_Activity_
There is one span to output from the data below: the lines starting at the line with "Here a camera" and ending at the line with "Object locations in". Output it exactly, ends included, nothing more.

_Supplied information_
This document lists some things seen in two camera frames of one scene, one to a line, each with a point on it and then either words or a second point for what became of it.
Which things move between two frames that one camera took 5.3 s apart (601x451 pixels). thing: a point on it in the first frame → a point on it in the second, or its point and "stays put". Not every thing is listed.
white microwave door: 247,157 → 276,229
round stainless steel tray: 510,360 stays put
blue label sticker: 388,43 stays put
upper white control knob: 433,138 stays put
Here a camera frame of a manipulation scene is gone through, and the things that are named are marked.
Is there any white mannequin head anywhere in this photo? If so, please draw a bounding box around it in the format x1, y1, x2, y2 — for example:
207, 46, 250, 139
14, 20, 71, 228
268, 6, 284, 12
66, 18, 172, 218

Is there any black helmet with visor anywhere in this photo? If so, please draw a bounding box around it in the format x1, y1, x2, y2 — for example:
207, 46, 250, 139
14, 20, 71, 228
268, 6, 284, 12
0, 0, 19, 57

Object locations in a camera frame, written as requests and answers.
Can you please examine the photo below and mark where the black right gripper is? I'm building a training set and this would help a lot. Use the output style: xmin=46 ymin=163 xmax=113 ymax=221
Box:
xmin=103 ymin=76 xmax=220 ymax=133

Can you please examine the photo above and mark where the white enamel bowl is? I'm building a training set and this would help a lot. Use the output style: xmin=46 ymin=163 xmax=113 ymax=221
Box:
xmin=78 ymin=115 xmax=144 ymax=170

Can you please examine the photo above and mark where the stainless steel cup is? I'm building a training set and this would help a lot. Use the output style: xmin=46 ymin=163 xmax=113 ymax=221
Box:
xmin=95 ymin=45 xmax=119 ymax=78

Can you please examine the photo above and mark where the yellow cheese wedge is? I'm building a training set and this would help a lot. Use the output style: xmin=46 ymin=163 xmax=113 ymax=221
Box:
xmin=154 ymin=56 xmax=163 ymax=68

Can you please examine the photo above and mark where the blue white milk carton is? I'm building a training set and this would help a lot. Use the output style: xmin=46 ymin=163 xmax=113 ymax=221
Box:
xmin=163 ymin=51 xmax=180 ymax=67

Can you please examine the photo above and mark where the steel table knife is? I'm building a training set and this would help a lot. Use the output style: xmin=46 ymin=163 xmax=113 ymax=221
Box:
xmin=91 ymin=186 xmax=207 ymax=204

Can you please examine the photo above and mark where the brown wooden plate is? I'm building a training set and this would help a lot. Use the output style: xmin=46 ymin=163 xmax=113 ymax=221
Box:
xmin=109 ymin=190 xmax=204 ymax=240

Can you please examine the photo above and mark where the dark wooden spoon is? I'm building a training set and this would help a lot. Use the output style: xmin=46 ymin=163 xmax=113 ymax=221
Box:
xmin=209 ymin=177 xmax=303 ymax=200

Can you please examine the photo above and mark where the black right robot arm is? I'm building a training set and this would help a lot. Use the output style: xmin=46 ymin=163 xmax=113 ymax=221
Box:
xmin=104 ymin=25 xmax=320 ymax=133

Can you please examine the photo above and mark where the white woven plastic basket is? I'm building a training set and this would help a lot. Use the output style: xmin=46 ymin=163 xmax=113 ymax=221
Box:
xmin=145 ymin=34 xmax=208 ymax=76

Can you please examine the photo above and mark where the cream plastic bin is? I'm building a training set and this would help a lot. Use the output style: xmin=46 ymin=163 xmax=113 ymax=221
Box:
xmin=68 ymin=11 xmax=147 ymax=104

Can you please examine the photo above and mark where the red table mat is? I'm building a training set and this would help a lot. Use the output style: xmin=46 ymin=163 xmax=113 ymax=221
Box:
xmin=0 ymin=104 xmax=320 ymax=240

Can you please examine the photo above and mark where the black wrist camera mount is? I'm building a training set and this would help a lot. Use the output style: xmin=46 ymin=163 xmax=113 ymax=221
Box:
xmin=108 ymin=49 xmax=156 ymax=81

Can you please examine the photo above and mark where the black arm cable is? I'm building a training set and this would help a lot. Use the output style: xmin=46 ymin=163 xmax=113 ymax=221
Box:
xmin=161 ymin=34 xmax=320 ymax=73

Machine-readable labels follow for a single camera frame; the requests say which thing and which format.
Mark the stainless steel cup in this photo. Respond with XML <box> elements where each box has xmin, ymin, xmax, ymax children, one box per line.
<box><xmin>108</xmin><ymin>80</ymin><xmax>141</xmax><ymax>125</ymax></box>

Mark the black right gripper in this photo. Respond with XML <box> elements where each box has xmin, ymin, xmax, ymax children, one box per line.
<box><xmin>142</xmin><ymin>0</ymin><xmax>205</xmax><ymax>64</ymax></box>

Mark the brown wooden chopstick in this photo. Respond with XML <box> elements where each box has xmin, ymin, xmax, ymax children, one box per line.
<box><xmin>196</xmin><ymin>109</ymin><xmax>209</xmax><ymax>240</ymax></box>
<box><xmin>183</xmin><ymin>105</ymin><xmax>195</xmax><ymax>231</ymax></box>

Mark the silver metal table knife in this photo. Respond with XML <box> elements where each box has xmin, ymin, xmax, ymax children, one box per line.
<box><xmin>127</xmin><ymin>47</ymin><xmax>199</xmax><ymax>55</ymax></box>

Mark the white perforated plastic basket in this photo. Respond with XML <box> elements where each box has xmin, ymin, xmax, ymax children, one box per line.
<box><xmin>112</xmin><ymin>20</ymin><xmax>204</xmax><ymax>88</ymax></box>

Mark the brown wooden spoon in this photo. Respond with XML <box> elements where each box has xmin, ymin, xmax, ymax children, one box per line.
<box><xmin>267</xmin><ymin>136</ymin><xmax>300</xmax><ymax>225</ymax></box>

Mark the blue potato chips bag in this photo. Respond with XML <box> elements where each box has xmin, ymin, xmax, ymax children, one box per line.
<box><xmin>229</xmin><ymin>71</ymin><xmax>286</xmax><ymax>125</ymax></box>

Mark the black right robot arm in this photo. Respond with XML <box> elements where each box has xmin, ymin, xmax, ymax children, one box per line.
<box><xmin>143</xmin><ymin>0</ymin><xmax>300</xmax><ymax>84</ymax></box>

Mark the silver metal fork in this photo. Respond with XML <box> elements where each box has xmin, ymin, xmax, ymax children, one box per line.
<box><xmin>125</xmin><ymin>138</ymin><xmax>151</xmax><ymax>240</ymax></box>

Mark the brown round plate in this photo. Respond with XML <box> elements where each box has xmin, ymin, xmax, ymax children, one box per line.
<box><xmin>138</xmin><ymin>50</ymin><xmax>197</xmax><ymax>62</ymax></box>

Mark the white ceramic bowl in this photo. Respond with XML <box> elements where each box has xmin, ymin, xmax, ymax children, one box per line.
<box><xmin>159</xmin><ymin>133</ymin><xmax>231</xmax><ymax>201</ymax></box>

_Expected answer_
Here a camera frame of a manipulation scene is gone through, and the things that are named are marked.
Is there any white mannequin head anywhere in this photo? If so, please draw a bounding box around it in the format x1, y1, x2, y2 — for example:
207, 46, 250, 139
14, 20, 71, 228
268, 6, 284, 12
66, 18, 172, 218

Is there any black helmet with visor anywhere in this photo? If so, please draw a bounding box around it in the format x1, y1, x2, y2 — for example:
207, 46, 250, 139
14, 20, 71, 228
268, 6, 284, 12
0, 0, 19, 57

Object locations in a camera frame, written as requests and answers.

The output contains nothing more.